_TASK TO COMPLETE:_
Transcribe every record exactly.

_GIVEN INFORMATION:_
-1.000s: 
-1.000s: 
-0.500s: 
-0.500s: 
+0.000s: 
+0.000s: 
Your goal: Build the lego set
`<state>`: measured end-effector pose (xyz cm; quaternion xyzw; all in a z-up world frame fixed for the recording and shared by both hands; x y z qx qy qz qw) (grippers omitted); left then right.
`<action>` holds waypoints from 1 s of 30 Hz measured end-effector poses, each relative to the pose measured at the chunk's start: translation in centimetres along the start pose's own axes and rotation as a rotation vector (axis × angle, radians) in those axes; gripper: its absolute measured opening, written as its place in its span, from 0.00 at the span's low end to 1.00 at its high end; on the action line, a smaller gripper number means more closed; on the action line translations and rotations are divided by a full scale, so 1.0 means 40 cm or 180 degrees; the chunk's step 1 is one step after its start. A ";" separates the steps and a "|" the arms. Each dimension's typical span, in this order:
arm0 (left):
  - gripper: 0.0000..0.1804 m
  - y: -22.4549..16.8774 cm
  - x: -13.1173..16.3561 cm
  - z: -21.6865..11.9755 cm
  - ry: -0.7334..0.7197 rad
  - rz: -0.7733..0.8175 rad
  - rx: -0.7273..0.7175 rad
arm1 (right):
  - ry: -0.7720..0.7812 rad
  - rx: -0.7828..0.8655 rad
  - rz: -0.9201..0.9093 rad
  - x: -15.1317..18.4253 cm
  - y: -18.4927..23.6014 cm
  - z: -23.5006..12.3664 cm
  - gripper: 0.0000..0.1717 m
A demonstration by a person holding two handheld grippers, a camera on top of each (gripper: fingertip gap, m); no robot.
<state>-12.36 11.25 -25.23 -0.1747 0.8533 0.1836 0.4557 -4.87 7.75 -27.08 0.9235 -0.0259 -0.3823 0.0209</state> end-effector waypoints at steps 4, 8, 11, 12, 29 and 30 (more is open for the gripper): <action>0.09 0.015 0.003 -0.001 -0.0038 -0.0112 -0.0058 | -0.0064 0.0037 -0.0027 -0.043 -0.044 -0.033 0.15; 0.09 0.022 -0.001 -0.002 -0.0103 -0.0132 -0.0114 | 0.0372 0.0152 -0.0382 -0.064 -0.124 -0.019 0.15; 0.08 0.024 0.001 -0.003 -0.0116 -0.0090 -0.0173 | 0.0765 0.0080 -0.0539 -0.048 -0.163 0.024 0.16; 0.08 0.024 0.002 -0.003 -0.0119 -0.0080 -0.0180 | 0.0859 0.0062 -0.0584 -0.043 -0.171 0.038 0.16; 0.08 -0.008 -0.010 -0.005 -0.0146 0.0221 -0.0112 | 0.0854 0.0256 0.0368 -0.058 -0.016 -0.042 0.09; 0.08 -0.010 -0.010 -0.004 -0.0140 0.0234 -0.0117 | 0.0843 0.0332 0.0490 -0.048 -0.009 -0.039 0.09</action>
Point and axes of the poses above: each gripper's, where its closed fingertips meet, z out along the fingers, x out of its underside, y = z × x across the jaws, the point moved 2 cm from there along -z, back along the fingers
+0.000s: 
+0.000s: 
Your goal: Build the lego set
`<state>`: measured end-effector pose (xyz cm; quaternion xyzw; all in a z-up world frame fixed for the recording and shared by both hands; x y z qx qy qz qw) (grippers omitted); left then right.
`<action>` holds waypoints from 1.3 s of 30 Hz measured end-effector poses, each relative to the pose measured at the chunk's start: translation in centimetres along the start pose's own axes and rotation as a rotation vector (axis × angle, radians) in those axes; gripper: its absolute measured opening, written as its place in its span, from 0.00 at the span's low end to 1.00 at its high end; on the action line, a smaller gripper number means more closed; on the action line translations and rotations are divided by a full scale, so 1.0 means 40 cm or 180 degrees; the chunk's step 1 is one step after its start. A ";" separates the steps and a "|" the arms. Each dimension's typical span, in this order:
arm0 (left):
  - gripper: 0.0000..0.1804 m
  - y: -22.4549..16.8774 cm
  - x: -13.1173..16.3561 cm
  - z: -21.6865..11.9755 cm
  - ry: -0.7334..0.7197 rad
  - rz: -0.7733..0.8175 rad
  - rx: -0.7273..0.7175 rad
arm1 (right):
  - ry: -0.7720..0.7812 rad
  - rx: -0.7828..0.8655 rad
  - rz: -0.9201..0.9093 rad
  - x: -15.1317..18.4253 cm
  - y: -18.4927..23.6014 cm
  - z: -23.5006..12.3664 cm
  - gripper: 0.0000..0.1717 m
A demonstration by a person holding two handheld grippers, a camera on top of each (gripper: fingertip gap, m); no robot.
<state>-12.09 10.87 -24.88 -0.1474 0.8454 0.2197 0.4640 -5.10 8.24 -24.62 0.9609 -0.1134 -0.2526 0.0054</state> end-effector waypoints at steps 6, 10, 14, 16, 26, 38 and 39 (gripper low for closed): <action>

_EXPECTED OUTPUT:_
-1.000s: 
-1.000s: 
-0.500s: 
-0.500s: 
+0.000s: 
+0.000s: 
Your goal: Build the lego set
`<state>`: measured end-effector pose (xyz cm; quaternion xyzw; all in a z-up world frame fixed for the recording and shared by both hands; x y z qx qy qz qw) (grippers omitted); left then right.
`<action>` holds waypoints from 1 s of 30 Hz measured end-effector poses, each relative to the pose measured at the chunk's start: translation in centimetres along the start pose's own axes and rotation as a rotation vector (axis × angle, radians) in those axes; gripper: its absolute measured opening, written as its place in its span, from 0.00 at the span's low end to 1.00 at its high end; on the action line, a smaller gripper number means more closed; on the action line translations and rotations are divided by a full scale, so 1.0 means 40 cm or 180 degrees; the chunk's step 1 is one step after its start. A ";" separates the steps and a "|" the arms. Each dimension's typical span, in this order:
arm0 (left):
  - gripper: 0.0000..0.1804 m
  - y: -22.4549..16.8774 cm
  - x: -13.1173..16.3561 cm
  - z: -21.6865..11.9755 cm
  - ry: -0.7334..0.7197 rad
  - rz: -0.7733..0.8175 rad
  - rx: -0.7273..0.7175 rad
arm1 (right):
  - ry: -0.7720..0.7812 rad
  - rx: -0.7828..0.8655 rad
  - rz: -0.9201..0.9093 rad
  - x: -15.1317..18.4253 cm
  - y: -18.4927..23.6014 cm
  - z: -23.5006..12.3664 cm
  - gripper: 0.0000..0.1717 m
A demonstration by a person holding two handheld grippers, a camera on top of each (gripper: fingertip gap, m); no robot.
<state>-12.36 11.25 -25.23 -0.1747 0.8533 0.1836 0.4557 -4.87 7.75 -27.08 0.9235 -0.0259 -0.3823 0.0209</state> end-effector waypoints at steps 4, 8, 11, 12, 29 and 30 (more is open for the gripper): <action>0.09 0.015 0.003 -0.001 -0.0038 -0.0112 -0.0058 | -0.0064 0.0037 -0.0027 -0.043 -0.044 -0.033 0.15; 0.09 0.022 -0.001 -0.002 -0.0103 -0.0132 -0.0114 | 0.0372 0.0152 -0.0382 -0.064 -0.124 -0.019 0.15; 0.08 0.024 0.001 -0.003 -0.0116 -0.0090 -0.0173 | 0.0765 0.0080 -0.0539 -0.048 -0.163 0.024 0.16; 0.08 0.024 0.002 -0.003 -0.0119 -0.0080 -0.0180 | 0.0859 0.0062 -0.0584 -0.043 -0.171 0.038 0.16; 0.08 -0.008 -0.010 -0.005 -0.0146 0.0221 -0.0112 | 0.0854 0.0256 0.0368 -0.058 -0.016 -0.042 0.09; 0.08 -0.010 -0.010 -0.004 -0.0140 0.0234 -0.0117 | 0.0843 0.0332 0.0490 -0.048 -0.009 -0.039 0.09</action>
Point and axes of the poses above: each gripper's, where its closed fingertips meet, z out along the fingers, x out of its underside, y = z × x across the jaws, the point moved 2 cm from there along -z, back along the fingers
+0.000s: 
+0.000s: 
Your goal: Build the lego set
`<state>`: measured end-effector pose (xyz cm; quaternion xyzw; all in a z-up world frame fixed for the recording and shared by both hands; x y z qx qy qz qw) (grippers omitted); left then right.
`<action>` holds waypoints from 1.3 s of 30 Hz measured end-effector poses, each relative to the pose measured at the chunk's start: translation in centimetres along the start pose's own axes and rotation as a rotation vector (axis × angle, radians) in those axes; gripper: its absolute measured opening, written as its place in its span, from 0.00 at the span's low end to 1.00 at its high end; on the action line, a smaller gripper number means more closed; on the action line translations and rotations are divided by a full scale, so 1.0 means 40 cm or 180 degrees; the chunk's step 1 is one step after its start. A ";" separates the steps and a "|" the arms. Each dimension's typical span, in this order:
arm0 (left):
  - gripper: 0.0000..0.1804 m
  - y: -22.4549..16.8774 cm
  - x: -13.1173..16.3561 cm
  - z: -21.6865..11.9755 cm
  - ry: -0.7334..0.7197 rad
  - rz: -0.7733..0.8175 rad
  - rx: -0.7273..0.7175 rad
arm1 (right):
  - ry: -0.7720..0.7812 rad
  - rx: -0.7828..0.8655 rad
  - rz: -0.9201..0.9093 rad
  - x: -15.1317..18.4253 cm
  - y: -18.4927..23.6014 cm
  - z: -23.5006..12.3664 cm
  - gripper: 0.0000..0.1717 m
A demonstration by a person holding two handheld grippers, a camera on top of each (gripper: fingertip gap, m); no robot.
<state>-12.09 10.87 -24.88 -0.1474 0.8454 0.2197 0.4640 -5.10 8.24 -24.62 0.9609 -0.1134 -0.2526 0.0054</state> end-effector waypoints at steps 6, 10, 14, 16, 26, 38 and 39 (gripper low for closed): <action>

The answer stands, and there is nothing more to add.